Final answer:
The maximum height the ball can reach is 65.75 m. The ball will strike the ground approximately 3.696 seconds after being projected upward. The ball will be moving at approximately -0.247 m/s just before it hits the ground.
Step-by-step explanation:
To solve this problem, we can use the equations of motion for a projectile. Since the initial velocity is only in the vertical direction, we can separate the motion into vertical and horizontal components.
(a) Maximum height:
The maximum height can be found using the equation:
vf^2 - vi^2 = 2ad
Where vf is the final velocity (0 m/s at the maximum height), vi is the initial velocity (36.2 m/s), a is the acceleration (-9.8 m/s^2), and d is the displacement in the vertical direction (the maximum height).
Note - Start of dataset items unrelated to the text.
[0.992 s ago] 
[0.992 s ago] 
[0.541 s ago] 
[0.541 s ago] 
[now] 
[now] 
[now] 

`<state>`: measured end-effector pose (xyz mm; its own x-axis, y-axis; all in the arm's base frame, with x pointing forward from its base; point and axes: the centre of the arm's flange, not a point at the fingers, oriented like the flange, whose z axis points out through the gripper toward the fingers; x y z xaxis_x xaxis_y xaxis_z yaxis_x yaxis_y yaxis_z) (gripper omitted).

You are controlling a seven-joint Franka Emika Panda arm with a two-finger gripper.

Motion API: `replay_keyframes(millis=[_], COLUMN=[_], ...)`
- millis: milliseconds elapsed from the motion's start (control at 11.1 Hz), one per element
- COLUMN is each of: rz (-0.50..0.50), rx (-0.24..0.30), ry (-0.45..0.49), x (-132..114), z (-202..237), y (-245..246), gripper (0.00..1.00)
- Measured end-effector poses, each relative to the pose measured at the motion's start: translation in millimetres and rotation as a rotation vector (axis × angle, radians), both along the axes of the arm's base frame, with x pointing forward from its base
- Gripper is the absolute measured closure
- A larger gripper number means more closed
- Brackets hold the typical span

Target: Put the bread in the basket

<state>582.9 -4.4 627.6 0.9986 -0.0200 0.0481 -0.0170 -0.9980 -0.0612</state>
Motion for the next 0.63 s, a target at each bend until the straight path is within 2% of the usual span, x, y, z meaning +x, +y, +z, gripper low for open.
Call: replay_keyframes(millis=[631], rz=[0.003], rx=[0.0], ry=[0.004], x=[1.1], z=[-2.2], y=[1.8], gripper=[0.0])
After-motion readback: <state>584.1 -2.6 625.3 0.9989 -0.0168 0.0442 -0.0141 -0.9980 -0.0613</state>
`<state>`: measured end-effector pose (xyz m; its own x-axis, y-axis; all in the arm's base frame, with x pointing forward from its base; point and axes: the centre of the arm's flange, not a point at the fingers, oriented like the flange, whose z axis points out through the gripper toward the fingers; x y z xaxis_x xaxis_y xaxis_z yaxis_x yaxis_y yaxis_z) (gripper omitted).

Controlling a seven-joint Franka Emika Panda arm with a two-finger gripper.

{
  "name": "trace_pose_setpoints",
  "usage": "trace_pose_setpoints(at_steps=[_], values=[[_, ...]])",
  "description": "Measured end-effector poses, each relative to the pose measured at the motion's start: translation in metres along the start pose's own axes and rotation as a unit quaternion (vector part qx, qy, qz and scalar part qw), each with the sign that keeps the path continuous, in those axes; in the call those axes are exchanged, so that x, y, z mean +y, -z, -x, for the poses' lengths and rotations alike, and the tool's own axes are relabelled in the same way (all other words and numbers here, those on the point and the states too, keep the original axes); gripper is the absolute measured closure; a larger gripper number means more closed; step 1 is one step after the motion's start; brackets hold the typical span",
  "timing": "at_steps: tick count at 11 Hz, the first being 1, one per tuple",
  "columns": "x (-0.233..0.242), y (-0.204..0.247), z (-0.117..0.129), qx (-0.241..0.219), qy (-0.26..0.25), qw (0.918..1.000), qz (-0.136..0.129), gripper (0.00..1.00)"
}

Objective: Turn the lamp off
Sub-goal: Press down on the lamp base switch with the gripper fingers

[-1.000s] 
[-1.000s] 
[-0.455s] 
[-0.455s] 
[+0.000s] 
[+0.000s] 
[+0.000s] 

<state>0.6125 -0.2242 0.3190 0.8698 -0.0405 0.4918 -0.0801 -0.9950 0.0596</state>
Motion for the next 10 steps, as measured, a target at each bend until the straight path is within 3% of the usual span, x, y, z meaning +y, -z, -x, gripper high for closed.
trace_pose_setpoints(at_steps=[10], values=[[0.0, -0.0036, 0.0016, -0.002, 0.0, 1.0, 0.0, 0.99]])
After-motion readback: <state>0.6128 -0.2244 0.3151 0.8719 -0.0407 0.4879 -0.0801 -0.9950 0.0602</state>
By substituting the known values into the equation, we can solve for d:
0 - (36.2)^2 = 2*(-9.8)*d
d = 65.75 m
Therefore, the maximum height the ball can reach is 65.75 m.
(b) Time to strike the ground:
The time it takes for the ball to strike the ground can be calculated using the equation:
t = (vf - vi) / a
Where vf is the final velocity (0 m/s), vi is the initial velocity (36.2 m/s), and a is the acceleration (-9.8 m/s^2).
By substituting the known values into the equation, we can solve for t:
t = (0 - 36.2) / (-9.8)
t ≈ 3.696 s
Therefore, the ball strikes the ground approximately 3.696 seconds after being projected upward.
(c) Velocity just before hitting the ground:
The velocity just before the ball hits the ground can be calculated using the equation:
v = vi + a*t
Where v is the final velocity, vi is the initial velocity (36.2 m/s), a is the acceleration (-9.8 m/s^2), and t is the time to strike the ground (3.696 s).
By substituting the known values into the equation, we can solve for v:
v = 36.2 + (-9.8)*3.696
v ≈ -0.247 m/s
Therefore, the ball will be moving at approximately -0.247 m/s just before it hits the ground.